● **AIM OF THE EXERCISE**:
Starting at the line that contains "Return the outline of the **black gripper finger**.", restate every line word for word through the end of the entries.

►

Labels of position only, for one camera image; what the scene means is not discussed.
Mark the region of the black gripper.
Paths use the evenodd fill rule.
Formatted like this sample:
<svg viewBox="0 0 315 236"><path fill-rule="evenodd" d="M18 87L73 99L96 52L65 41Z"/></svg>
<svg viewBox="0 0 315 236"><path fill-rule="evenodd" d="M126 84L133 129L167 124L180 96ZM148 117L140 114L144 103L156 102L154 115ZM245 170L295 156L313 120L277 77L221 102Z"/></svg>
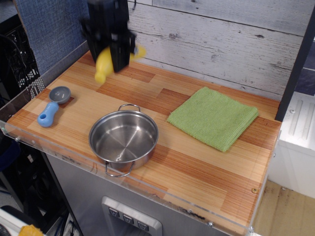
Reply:
<svg viewBox="0 0 315 236"><path fill-rule="evenodd" d="M136 35L128 29L129 10L126 0L89 0L89 18L80 20L94 62L110 46L114 72L129 65L130 49Z"/></svg>

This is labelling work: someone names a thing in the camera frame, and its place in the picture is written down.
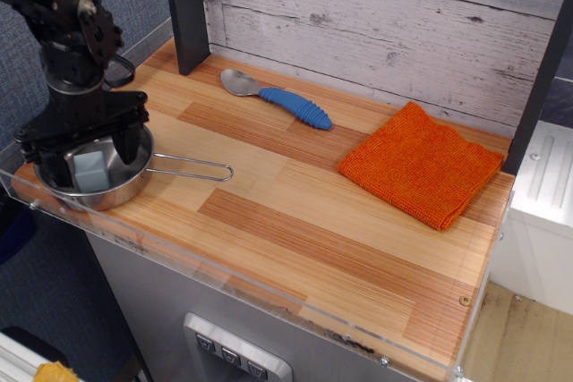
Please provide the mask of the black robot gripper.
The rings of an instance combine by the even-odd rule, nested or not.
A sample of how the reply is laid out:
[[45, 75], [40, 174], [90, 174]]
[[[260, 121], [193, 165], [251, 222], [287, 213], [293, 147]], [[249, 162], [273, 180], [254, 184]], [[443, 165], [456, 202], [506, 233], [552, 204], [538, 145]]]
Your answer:
[[141, 128], [149, 120], [148, 97], [141, 91], [105, 90], [104, 83], [101, 72], [82, 85], [48, 74], [47, 106], [15, 132], [24, 160], [41, 161], [55, 188], [73, 187], [66, 151], [83, 143], [110, 137], [125, 165], [137, 157]]

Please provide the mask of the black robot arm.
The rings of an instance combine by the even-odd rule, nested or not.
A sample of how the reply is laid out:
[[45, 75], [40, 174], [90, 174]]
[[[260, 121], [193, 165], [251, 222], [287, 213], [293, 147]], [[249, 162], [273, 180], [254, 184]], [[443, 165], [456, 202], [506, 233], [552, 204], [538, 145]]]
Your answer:
[[47, 107], [15, 133], [28, 162], [42, 167], [58, 188], [73, 184], [64, 156], [81, 144], [109, 138], [121, 160], [136, 158], [149, 119], [146, 94], [124, 91], [128, 76], [108, 81], [107, 67], [133, 65], [118, 55], [122, 29], [101, 0], [2, 0], [26, 21], [40, 44], [49, 91]]

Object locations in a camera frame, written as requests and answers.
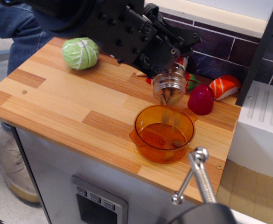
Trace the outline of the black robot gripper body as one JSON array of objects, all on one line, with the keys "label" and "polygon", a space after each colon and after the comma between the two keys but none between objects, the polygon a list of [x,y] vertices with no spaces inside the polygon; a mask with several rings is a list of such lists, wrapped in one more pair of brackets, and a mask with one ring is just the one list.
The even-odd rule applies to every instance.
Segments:
[{"label": "black robot gripper body", "polygon": [[151,28],[156,33],[133,65],[151,78],[167,72],[178,57],[189,56],[192,47],[201,41],[201,33],[170,25],[159,12],[159,7],[153,3],[145,6],[144,16],[151,21]]}]

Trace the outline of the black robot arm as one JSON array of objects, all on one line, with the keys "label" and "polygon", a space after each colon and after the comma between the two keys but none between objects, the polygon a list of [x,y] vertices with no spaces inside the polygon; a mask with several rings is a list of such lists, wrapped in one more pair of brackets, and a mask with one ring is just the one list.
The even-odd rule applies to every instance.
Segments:
[{"label": "black robot arm", "polygon": [[201,40],[198,31],[167,24],[156,5],[142,0],[0,0],[0,38],[13,40],[8,74],[53,37],[88,37],[148,77],[167,71]]}]

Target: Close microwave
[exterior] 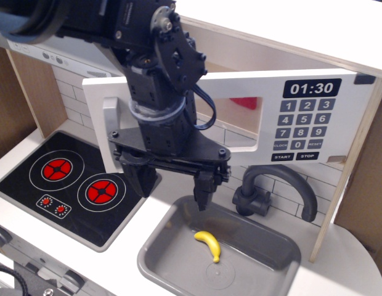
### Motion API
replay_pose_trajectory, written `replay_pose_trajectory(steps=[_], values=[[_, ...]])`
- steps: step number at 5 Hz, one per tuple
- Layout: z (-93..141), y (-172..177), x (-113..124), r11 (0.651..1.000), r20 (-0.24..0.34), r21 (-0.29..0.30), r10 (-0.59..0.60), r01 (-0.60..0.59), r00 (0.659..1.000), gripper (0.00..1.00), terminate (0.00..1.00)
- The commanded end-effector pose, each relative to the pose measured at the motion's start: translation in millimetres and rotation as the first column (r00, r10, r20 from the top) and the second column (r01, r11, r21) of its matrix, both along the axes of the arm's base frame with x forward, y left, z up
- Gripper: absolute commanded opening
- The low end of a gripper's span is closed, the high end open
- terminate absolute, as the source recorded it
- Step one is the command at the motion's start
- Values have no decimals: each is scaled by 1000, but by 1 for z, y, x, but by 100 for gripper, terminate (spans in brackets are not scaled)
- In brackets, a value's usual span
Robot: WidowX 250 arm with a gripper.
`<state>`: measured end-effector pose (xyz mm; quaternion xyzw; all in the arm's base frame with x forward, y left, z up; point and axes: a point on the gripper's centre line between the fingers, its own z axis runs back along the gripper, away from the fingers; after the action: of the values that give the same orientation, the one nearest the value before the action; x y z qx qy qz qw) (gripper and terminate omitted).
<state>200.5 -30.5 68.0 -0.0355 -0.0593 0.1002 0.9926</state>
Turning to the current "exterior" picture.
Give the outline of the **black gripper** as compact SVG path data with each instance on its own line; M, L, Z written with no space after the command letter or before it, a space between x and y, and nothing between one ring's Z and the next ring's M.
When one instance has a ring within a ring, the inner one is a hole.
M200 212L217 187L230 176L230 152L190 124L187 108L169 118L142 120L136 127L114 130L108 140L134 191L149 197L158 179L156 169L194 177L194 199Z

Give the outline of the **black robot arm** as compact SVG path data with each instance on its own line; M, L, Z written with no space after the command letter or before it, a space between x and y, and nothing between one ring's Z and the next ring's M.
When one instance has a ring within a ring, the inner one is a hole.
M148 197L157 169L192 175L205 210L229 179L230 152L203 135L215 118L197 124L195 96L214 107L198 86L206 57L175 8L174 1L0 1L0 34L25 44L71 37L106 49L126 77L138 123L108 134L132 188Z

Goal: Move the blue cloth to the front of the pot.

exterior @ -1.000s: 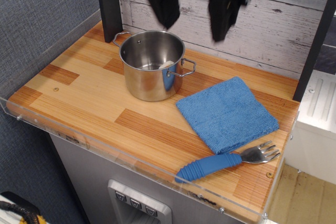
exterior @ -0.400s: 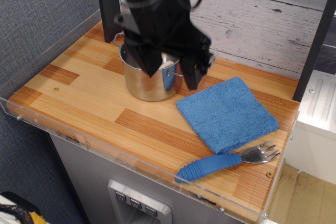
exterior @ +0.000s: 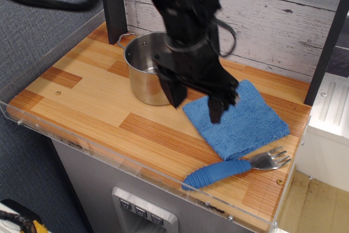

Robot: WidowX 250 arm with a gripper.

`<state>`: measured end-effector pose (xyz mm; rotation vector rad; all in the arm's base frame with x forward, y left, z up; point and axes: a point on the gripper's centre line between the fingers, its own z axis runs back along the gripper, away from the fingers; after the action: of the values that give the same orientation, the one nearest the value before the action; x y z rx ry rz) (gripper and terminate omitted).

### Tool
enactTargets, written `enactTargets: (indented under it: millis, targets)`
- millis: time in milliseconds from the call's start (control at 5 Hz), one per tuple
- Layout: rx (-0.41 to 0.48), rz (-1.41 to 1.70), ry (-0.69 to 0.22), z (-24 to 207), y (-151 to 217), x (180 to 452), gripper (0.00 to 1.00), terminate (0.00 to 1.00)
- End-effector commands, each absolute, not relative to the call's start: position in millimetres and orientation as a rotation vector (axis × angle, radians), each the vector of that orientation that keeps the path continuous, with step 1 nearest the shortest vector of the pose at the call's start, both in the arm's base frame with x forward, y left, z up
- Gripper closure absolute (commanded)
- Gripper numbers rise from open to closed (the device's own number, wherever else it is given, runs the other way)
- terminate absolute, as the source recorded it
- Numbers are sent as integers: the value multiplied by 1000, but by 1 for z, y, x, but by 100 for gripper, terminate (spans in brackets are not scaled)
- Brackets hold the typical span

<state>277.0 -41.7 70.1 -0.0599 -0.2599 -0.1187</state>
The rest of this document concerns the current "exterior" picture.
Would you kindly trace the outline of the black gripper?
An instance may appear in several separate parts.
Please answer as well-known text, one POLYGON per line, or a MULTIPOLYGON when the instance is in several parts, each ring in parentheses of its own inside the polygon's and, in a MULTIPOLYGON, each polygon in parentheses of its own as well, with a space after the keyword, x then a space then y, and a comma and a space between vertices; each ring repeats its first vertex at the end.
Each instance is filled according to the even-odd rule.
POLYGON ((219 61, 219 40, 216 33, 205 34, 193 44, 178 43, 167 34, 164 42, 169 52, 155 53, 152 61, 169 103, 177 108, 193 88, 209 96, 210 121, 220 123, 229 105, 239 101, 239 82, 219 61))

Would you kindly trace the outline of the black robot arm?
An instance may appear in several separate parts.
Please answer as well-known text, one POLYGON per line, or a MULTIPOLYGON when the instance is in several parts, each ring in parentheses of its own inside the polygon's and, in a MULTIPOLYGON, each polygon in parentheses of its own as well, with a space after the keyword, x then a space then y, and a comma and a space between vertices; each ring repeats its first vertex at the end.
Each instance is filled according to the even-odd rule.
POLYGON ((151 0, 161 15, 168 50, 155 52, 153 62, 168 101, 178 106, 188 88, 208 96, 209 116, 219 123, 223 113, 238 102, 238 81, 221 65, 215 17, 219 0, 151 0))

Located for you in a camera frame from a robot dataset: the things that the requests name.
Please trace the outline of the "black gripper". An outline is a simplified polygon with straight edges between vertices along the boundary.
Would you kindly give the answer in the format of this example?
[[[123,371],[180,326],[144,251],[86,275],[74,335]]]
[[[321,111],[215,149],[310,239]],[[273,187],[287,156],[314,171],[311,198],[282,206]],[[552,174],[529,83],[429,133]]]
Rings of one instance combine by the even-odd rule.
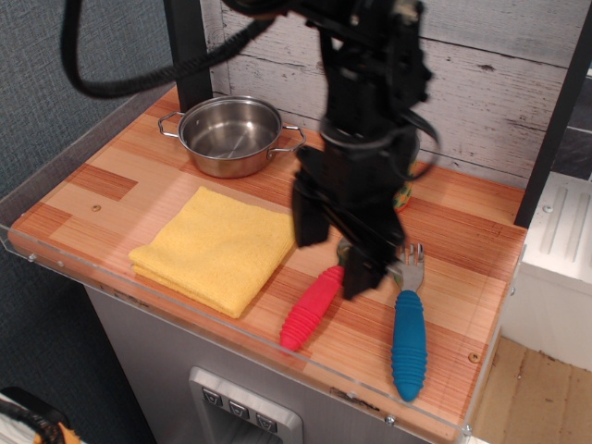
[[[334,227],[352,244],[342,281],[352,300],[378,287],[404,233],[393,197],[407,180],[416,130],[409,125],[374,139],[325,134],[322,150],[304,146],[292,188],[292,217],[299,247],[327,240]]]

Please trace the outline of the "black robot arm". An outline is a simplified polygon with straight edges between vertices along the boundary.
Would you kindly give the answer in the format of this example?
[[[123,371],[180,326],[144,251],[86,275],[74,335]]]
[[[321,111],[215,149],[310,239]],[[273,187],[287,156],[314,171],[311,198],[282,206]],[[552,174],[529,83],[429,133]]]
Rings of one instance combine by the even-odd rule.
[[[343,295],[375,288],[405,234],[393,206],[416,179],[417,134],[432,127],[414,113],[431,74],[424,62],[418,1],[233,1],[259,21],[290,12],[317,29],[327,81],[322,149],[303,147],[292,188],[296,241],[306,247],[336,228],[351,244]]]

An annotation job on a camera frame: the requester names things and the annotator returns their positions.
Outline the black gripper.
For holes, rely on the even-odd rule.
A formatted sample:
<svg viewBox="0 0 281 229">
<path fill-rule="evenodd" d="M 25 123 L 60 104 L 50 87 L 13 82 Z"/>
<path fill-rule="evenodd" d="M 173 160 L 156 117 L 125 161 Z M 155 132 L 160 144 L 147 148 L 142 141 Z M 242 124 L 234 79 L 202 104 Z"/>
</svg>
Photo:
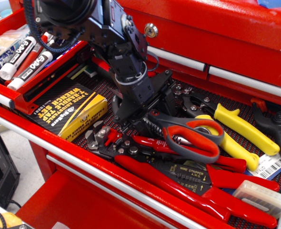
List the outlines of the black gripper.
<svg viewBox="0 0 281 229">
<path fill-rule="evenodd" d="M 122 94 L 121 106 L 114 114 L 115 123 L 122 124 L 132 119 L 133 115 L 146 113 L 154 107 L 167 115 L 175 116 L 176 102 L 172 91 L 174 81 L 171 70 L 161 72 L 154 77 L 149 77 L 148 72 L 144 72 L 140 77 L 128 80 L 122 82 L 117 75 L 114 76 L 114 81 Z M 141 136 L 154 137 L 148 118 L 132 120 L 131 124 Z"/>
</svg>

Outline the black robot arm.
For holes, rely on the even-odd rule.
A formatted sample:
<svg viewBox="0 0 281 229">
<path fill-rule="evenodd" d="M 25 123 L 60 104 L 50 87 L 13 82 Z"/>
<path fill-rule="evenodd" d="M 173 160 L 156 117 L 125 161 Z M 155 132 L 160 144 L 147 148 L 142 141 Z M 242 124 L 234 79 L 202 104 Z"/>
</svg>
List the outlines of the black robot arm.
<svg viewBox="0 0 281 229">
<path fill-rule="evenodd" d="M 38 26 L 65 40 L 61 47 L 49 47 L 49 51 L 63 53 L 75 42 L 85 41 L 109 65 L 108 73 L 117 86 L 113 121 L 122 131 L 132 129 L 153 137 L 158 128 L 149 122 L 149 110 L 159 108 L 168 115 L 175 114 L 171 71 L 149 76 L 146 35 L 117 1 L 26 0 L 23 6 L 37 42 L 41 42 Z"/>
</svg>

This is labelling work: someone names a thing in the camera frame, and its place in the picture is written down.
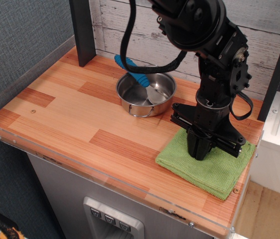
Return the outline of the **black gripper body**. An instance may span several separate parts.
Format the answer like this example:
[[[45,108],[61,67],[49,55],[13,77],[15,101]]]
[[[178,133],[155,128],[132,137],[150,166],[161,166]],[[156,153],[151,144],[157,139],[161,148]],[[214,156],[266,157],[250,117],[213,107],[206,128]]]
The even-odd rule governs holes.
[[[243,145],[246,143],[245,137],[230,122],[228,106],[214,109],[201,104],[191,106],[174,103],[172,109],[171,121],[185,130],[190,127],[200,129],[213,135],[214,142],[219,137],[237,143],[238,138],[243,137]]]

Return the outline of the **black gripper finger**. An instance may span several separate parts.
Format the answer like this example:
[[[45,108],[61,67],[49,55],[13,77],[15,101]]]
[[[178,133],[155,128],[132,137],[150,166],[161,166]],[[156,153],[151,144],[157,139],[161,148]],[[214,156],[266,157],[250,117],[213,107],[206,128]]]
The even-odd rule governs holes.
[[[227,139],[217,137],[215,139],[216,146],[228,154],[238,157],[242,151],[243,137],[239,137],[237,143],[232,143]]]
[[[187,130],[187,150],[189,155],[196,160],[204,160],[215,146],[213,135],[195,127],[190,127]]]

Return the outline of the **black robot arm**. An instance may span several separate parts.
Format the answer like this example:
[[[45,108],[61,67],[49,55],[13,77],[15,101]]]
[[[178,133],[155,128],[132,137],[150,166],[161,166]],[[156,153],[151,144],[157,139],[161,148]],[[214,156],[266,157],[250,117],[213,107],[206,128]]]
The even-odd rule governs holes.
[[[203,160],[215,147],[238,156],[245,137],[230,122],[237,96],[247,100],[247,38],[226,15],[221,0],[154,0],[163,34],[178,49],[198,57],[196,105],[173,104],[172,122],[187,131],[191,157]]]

◄

● **WRITTEN ANSWER**:
Return the outline of the **black gripper finger**. An instance may span several separate parts.
Format the answer like this example:
[[[45,108],[61,67],[49,55],[13,77],[15,101]]]
[[[178,133],[155,128],[132,137],[150,166],[161,166]],[[156,153],[151,144],[157,139],[161,148]],[[214,156],[266,157],[250,117],[213,107],[206,128]]]
The even-odd rule governs holes.
[[[227,139],[217,137],[215,139],[216,146],[228,154],[238,157],[242,151],[243,137],[239,137],[237,143],[232,143]]]
[[[187,130],[187,150],[189,155],[196,160],[204,160],[215,146],[213,135],[195,127],[190,127]]]

Return the outline of the **black robot arm**. An instance may span several separate parts.
Format the answer like this example:
[[[45,108],[61,67],[49,55],[13,77],[15,101]]]
[[[178,133],[155,128],[132,137],[150,166],[161,166]],[[156,153],[151,144],[157,139],[161,148]],[[214,156],[266,157],[250,117],[213,107],[206,128]]]
The even-odd rule governs holes.
[[[203,160],[215,147],[238,156],[245,137],[230,122],[237,96],[247,100],[247,38],[226,15],[221,0],[154,0],[163,34],[178,49],[198,57],[196,105],[173,104],[172,122],[187,131],[191,157]]]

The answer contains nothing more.